Scientists have used gene therapy to 'switch off' the immune response that causes asthma, and are hopeful that the same technique could be used to target other severe allergies to peanuts, bee venom, and shellfish, keeping them at bay for life.

The research, which has so far seen success in animal trials, works by erasing the memory of the cells responsible for causing an allergic reaction, and if replicated in humans, could offer a one-off treatment for allergy patients.

"The challenge in asthma and allergies is that these immune cells, known as T-cells, develop a form of immune 'memory', and become very resistant to treatments," says lead researcher Ray Steptoe from the University of Queensland (UQ) in Australia.

"We have now been able 'wipe' the memory of these T-cells in animals with gene therapy, de-sensitising the immune system so that it tolerates the [allergen] protein."
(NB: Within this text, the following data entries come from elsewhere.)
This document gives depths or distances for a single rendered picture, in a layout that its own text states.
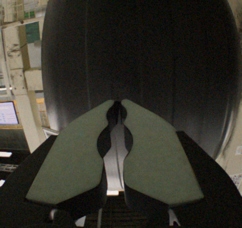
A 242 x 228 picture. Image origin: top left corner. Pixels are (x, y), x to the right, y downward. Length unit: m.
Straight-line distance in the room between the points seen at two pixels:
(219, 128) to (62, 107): 0.20
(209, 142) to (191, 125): 0.04
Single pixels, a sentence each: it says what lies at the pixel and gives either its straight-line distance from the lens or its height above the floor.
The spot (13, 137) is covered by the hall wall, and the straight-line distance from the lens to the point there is 13.45.
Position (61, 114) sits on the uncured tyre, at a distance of 0.25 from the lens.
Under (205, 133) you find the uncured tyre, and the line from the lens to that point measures 0.26.
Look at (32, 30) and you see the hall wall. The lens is 10.58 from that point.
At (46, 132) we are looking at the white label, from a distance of 0.28.
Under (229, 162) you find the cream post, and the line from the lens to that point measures 0.60.
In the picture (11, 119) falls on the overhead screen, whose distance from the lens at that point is 4.67.
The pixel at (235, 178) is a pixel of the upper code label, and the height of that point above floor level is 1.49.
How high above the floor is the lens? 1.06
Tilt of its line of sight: 23 degrees up
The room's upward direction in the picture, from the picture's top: 177 degrees clockwise
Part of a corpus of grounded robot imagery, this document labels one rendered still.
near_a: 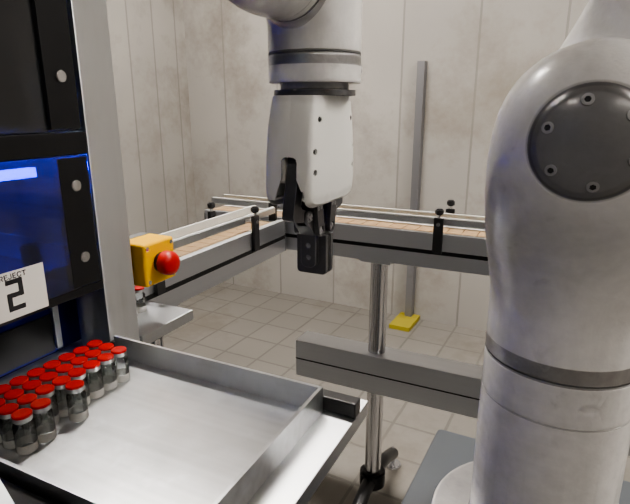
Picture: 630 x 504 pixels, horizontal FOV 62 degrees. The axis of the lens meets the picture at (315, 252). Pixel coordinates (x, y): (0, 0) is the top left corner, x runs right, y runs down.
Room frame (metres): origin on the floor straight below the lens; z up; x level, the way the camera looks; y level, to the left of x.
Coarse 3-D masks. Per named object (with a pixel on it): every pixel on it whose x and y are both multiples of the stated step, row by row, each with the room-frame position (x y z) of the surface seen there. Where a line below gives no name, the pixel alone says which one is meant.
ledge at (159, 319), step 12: (144, 312) 0.89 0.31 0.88; (156, 312) 0.89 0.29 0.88; (168, 312) 0.89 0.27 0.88; (180, 312) 0.89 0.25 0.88; (192, 312) 0.90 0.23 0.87; (144, 324) 0.83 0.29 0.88; (156, 324) 0.83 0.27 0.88; (168, 324) 0.84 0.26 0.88; (180, 324) 0.87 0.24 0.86; (144, 336) 0.79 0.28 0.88; (156, 336) 0.81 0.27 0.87
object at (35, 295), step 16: (16, 272) 0.61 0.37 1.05; (32, 272) 0.63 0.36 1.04; (0, 288) 0.59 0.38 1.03; (16, 288) 0.61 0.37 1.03; (32, 288) 0.63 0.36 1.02; (0, 304) 0.59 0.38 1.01; (16, 304) 0.60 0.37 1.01; (32, 304) 0.62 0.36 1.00; (48, 304) 0.64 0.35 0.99; (0, 320) 0.58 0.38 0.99
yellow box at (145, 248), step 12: (132, 240) 0.83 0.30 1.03; (144, 240) 0.83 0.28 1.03; (156, 240) 0.83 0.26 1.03; (168, 240) 0.85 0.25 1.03; (132, 252) 0.81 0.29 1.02; (144, 252) 0.80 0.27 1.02; (156, 252) 0.82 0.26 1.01; (132, 264) 0.81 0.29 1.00; (144, 264) 0.80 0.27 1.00; (156, 264) 0.81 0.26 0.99; (144, 276) 0.80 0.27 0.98; (156, 276) 0.82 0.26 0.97; (168, 276) 0.84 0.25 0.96
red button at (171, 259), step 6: (162, 252) 0.82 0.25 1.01; (168, 252) 0.81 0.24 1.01; (174, 252) 0.82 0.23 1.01; (162, 258) 0.81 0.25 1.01; (168, 258) 0.81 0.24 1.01; (174, 258) 0.82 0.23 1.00; (162, 264) 0.80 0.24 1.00; (168, 264) 0.80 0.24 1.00; (174, 264) 0.81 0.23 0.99; (162, 270) 0.80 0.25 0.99; (168, 270) 0.80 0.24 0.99; (174, 270) 0.81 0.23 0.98
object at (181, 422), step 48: (144, 384) 0.63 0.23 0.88; (192, 384) 0.63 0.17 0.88; (240, 384) 0.61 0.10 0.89; (288, 384) 0.58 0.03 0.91; (96, 432) 0.52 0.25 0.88; (144, 432) 0.52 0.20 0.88; (192, 432) 0.52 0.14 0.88; (240, 432) 0.52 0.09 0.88; (288, 432) 0.49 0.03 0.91; (48, 480) 0.40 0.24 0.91; (96, 480) 0.44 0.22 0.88; (144, 480) 0.44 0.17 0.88; (192, 480) 0.44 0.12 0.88; (240, 480) 0.41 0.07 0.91
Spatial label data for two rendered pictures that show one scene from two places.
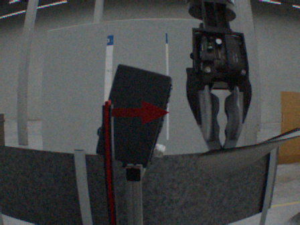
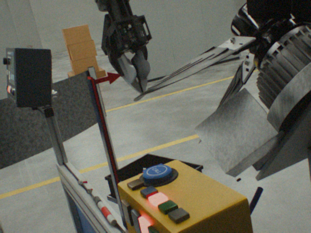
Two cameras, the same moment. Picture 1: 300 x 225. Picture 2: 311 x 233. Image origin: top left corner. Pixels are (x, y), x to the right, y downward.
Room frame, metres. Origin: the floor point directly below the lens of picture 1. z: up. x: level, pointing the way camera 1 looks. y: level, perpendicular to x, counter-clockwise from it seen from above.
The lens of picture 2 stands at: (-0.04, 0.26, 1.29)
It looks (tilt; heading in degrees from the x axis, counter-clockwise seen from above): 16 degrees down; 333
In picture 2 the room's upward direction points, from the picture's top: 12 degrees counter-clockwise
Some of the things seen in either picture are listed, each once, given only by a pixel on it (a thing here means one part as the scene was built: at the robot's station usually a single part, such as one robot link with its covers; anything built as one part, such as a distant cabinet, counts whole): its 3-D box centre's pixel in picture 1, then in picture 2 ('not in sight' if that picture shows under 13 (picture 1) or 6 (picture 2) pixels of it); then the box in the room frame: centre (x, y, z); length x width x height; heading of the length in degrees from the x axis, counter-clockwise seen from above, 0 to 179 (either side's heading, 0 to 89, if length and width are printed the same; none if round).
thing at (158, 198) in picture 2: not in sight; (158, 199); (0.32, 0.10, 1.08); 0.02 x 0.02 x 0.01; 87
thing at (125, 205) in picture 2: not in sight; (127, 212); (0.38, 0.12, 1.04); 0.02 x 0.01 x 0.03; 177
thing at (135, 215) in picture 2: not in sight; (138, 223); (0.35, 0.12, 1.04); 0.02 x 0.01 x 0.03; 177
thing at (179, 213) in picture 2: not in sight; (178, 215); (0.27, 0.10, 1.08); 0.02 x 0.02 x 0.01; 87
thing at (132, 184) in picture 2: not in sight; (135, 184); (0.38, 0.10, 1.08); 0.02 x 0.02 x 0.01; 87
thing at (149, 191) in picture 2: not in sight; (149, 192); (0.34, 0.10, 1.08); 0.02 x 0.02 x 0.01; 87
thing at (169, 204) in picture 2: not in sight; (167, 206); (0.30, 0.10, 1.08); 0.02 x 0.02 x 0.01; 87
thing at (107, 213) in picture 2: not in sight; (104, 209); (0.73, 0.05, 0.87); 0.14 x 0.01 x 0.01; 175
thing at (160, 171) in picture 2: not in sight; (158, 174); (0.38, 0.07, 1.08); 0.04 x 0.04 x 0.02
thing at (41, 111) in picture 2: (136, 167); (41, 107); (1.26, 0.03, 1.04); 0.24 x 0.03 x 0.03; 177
An allergic response is a hypersensitive immune reaction to a substance that is normally harmless. When people are exposed to their allergic trigger, it can cause anything from itchy eyes and a runny nose to - in the most extreme cases - death.

Asthma is a common allergic response of the airways affecting 2.5 million Australians and hundreds of millions around the world. About 80 percent of people who experience asthma in Australia are susceptible to hay fever - an allergic response to rye grass pollen.

"When someone has an allergy or asthma flare-up, the symptoms they experience results from immune cells reacting to protein in the allergen," says lead researcher Ray Steptoe from the University of Queensland (UQ) in Australia.

While previous research has looked into using nanoparticle 'trojan horses' to smuggle the allergen past the immune system, and at new immunotherapy approaches, right now, the most effective treatment for people suffering from allergies is to simply avoid all known triggers.

To figure out a better way, Steptoe and his team took bone marrow from mice that had been genetically modified to have a resistance against asthma caused by rye grass pollen, and transplanted the bone marrow into unmodified mice.

"We take blood stem cells, insert a gene which regulates the allergen protein, and we put that into the recipient," says Steptoe.

"Those engineered cells produce new blood cells programmed to express the protein and target specific immune cells, which 'turn off' the allergic response."

Even though this study only looked at asthma, the researchers hope that the same approach could be used to provide protection against other common allergies - food and otherwise.

"Our work used an experimental asthma allergen, but this research could be applied to treat those who have severe allergies to peanuts, bee venom, shellfish and the like," Steptoe said.

But before we start throwing our puffers in the bin, the studies still have to be replicated in human trials, and that's where things get much more complicated.

"In the real world, unfortunately, it's not just usually a single allergen protein [that causes an immune response]. There might be several proteins that you might be allergic to and you'd have to target each of those proteins," Steptoe told ScienceAlert.

"We're currently doing experiments to see if we can turn off multiple response at the same time."

The research is published in JCI Insight.